Halstrom Posted April 21, 2014 Author Posted April 21, 2014 Yeah the erroneous returns on the first scan is one reason most of my scripts have at least a 9 scan count before executing and it may help lag a bit too as I set some to only run every 500th scan. I have seen some weird stuff at times where scripts just refused to run at all but reloading the save they started ok.
Guest tomm434 Posted April 22, 2014 Posted April 22, 2014 You're expecting to solve problems using linear model solutions when the model is purely event driven. You have to start thinking of scripting for FO as managing a state machine. You're right. The games and engines are very different. But it still would be good to implement wait command - for example I type "Wait 10 seconds" and game creates temporary timer which expires after 10 seconds and script continues, then timer(float variable) deletes itself. Ehm. I've got a question again. Is there any way to make unconscious actor conscious instantly? I've tried lots of commands but nothing seems to work. Of course I can disale\enable them but I would have to do that in front of player so this option is a no-go. "Modav Fiatigue" doesn't work either.
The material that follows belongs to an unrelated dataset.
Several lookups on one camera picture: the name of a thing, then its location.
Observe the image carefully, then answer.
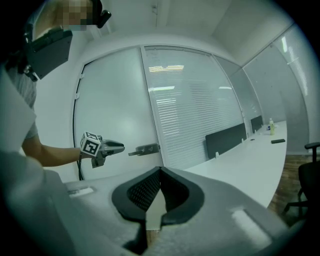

Guest Posted April 22, 2014 Posted April 22, 2014 What about a CIOS that damages the fatigue? I never tried that but it's the first thing I can think about
Guest tomm434 Posted April 22, 2014 Posted April 22, 2014 What about a CIOS that damages the fatigue? I never tried that but it's the first thing I can think about So, if npc is unconscious by spell he will get up instantly when I delete spell?
Guest Posted April 22, 2014 Posted April 22, 2014 if he doesn't, what about a CIOS to restore some fatigue?
Guest tomm434 Posted April 22, 2014 Posted April 22, 2014 if he doesn't, what about a CIOS to restore some fatigue? Ok, we'll see if that works.
jaam Posted April 22, 2014 Posted April 22, 2014 Fatigue will restore itself in time. I am not sure you can affect it once it's negative.